By: Colleen Bidwill
I’m tired. I have been since winter break. I’ve developed some attractive bags under my eyes. These days, my friends act as my alarm clock, frantically shaking me awake or jumping on my bed. The problem with that alarm is I can’t hit the snooze button. You’d think persistent phone calls would suffice. The current record is 15 unanswered calls while I happily snoozed.
I know I’m not the only one who goes through this. You might say the solution is easy: just sleep more. But whoever suggests that is clearly not in college. In college, we have social lives, academics, extracurriculars, and little time left after all that for sleep. Unfortunately, we’re not Energizer bunnies, and something has to suffer.
But, being sleep deprived means more than feeling exhausted. Susan Scholl, a health and wellness professor, says it affects our brain.
“The brain is clearly impacted: reactions slow, decision-making becomes murky, our thought process overall is not as sharp,” Scholl said. “For some people, falling asleep in meetings, in the classroom or behind the wheel of a car is common.

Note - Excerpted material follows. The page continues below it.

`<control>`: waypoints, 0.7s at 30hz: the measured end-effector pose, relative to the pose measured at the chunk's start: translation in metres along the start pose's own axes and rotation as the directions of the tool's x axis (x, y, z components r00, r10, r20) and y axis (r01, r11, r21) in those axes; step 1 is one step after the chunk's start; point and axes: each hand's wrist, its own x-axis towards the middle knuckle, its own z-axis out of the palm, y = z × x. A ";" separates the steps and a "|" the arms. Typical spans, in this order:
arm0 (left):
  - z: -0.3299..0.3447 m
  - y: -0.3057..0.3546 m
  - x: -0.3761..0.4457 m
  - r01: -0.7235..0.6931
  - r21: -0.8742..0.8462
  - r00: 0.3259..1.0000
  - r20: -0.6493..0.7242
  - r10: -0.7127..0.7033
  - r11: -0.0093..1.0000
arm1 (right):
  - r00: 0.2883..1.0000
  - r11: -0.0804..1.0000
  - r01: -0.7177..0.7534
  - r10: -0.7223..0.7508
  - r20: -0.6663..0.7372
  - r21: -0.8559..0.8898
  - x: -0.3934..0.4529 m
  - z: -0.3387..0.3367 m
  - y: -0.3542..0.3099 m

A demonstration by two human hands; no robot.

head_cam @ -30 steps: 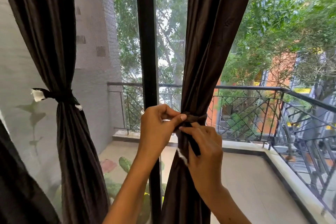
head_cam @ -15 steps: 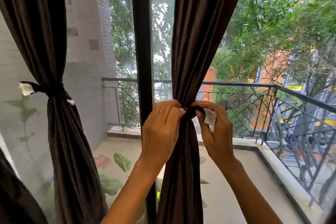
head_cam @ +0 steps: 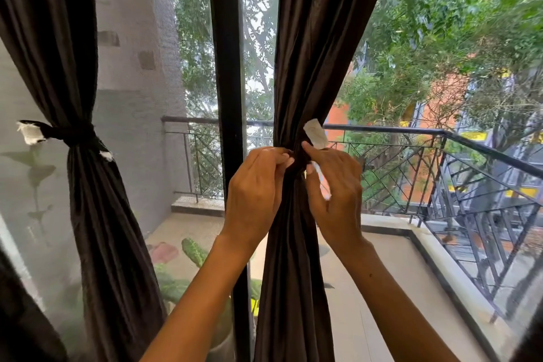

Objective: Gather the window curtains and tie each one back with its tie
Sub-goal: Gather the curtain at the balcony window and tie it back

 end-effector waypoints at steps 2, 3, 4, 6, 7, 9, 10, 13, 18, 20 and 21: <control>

Scary!”
Want to avoid this? The solution is simple: Curl up and take a nap.
Dr. Olaf Lahl of the University of Dusseldorf in Germany researched the effectiveness of naps on the body, and his study was published in the the Journal of Sleep Research. He found that brief daytime naps, ones that last even just six minutes, are enough to improve a person’s recall memory and memory processing. You think you’re being productive by spending the night in the library before a test and pulling an all nighter. In actuality, most of that information will be gone before you take the test, because your body hasn’t gotten the sleep it needs to be able to process it.
So, we resort to caffeine. And although you may think it is okay to compensate for our lack of sleep with caffeine and 5-hour energy shots, it isn’t. Do yourself a favor and put down the Starbucks cup. (And I know that’s hard, I’m a coffee junkie.) In a study published in The Journal of Pediatrics, researchers reported that 75 percent of children surveyed consumed caffeine on a daily basis and the more caffeine the children consumed, the less they slept. So, although it may wake you up, it prevents you from sleeping. Counter productive, much?
It doesn’t take much to fix the problem. Scholl says that although it is recommended for 6 to 8 hours of sleep, everyone is biologically different and may need more or less sleep, but it is the sleep that is important.
“When sleep deprived, get one good night’s sleep,” she said. “We really don’t need to ‘make up’ for sleep.”